Print out the data that follows exactly, character for character, apart from the pictures.

···

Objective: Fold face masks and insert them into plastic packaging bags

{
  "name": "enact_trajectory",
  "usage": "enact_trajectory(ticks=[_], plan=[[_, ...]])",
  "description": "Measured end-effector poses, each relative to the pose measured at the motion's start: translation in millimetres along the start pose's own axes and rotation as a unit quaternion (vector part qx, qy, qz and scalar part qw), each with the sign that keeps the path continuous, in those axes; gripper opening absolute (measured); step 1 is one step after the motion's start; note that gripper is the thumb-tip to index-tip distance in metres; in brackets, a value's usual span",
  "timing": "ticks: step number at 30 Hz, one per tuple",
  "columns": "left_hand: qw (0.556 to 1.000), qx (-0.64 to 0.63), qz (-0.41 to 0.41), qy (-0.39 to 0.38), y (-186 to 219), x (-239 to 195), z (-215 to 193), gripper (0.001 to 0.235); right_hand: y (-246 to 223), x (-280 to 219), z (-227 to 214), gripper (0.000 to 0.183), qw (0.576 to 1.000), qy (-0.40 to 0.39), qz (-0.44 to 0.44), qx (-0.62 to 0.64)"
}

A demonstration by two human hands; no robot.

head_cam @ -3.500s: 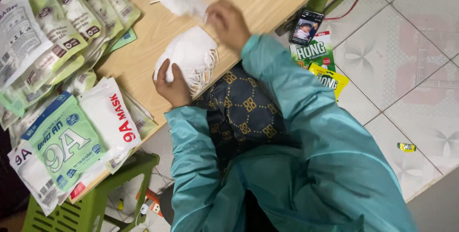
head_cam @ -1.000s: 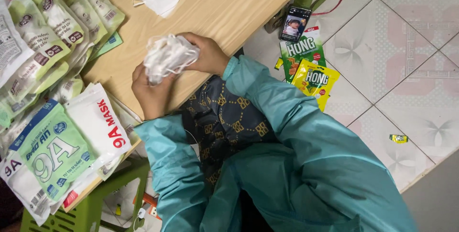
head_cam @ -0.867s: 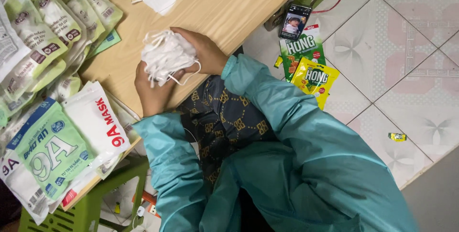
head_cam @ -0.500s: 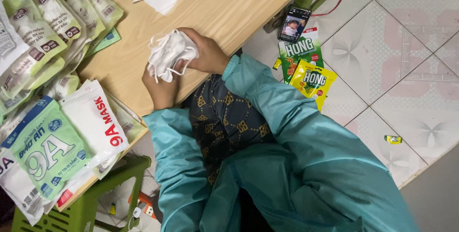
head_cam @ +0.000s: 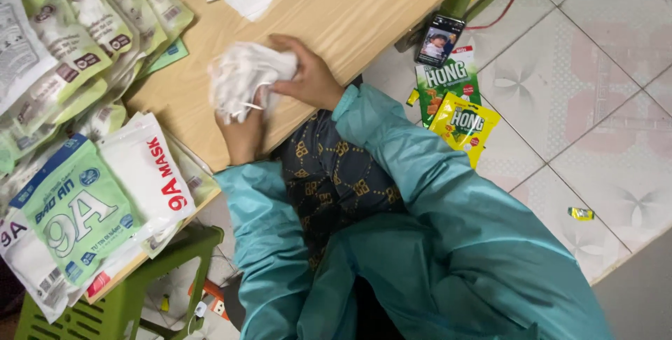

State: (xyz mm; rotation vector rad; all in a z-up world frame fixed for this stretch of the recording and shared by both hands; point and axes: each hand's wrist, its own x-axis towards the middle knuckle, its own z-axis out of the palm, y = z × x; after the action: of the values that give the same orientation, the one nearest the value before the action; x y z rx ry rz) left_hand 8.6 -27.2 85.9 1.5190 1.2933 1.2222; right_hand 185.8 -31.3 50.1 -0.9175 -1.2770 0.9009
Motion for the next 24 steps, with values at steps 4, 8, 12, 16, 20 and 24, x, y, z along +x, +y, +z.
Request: enact_trajectory(ticks=[4, 8, 12, 16, 20, 24], plan=[[0.943, -0.247, -0.184, 0.128, 21, -7, 24, 0.097, 48, -1, 17, 0.073, 0.973, 0.061, 0.053, 0.217], [0.950, -0.234, -0.144, 0.146, -4, 0, 8, 0.084, 46, -2, 17, 0.061, 0.981, 0.035, 0.047, 0.185], [0.971, -0.196, -0.037, 0.129, -27, 7, 4, 0.082, 39, -2, 20, 0.055, 0.990, 0.000, 0.040, 0.136], [0.955, -0.242, -0.066, 0.161, -13, 5, 1, 0.057, 34, -5, 16, 0.048, 0.967, 0.000, 0.042, 0.251], [0.930, -0.313, -0.099, 0.165, -10, 2, -2, 0.041, 12, -7, 14, 0.042, 0.960, -0.011, 0.051, 0.276], [0.931, -0.317, -0.101, 0.151, -13, 1, -4, 0.039, 40, -11, 16, 0.045, 0.959, -0.016, 0.054, 0.276]])
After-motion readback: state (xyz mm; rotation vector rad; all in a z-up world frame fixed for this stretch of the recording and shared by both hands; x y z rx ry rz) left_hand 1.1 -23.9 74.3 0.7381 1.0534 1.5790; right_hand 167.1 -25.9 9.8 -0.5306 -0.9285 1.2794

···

Answer box:
Objective: Fold face masks and insert them into plastic packaging bags

{
  "name": "enact_trajectory",
  "usage": "enact_trajectory(ticks=[_], plan=[[_, ...]])",
  "description": "Measured end-effector poses, each relative to the pose measured at the motion's start: translation in millimetres along the start pose's own axes and rotation as a unit quaternion (vector part qx, qy, qz and scalar part qw), each with the sign that keeps the path continuous, in those axes; gripper opening absolute (measured); step 1 is one step after the motion's start; note that gripper is the thumb-tip to index-tip distance in metres; in brackets, a value's usual span",
  "timing": "ticks: step number at 30 Hz, one per tuple",
  "columns": "left_hand: qw (0.556 to 1.000), qx (-0.64 to 0.63), qz (-0.41 to 0.41), qy (-0.39 to 0.38), y (-186 to 219), x (-239 to 195), z (-215 to 193), gripper (0.001 to 0.235); right_hand: y (-246 to 223), x (-280 to 219), z (-227 to 214), gripper (0.000 to 0.183), qw (0.576 to 1.000), qy (-0.40 to 0.39), qz (-0.44 to 0.44), qx (-0.62 to 0.64)"
}

A demonstration by two human hands; no robot.

head_cam @ -3.500s: 
head_cam @ -1.000s: 
head_cam @ -0.867s: 
head_cam @ -0.500s: 
head_cam @ +0.000s: 

State: (xyz mm; rotation vector rad; all in a z-up world frame fixed for this stretch of the recording and shared by both hands; point and axes: each hand's wrist, its own x-axis towards the middle knuckle, its own z-axis out of the palm, y = z × x; after the action: of the values that give the same orientation, the one nearest the value before the action; x y z rx ry rz) left_hand 8.6 -27.2 85.9 1.5190 1.2933 1.2222; right_hand 185.8 -31.3 50.1 -0.9175 -1.2770 0.9009
Motion for the next 24 steps, with values at steps 4, 8, 12, 16, 20 and 24, x, y, z along +x, +y, +z.
Request: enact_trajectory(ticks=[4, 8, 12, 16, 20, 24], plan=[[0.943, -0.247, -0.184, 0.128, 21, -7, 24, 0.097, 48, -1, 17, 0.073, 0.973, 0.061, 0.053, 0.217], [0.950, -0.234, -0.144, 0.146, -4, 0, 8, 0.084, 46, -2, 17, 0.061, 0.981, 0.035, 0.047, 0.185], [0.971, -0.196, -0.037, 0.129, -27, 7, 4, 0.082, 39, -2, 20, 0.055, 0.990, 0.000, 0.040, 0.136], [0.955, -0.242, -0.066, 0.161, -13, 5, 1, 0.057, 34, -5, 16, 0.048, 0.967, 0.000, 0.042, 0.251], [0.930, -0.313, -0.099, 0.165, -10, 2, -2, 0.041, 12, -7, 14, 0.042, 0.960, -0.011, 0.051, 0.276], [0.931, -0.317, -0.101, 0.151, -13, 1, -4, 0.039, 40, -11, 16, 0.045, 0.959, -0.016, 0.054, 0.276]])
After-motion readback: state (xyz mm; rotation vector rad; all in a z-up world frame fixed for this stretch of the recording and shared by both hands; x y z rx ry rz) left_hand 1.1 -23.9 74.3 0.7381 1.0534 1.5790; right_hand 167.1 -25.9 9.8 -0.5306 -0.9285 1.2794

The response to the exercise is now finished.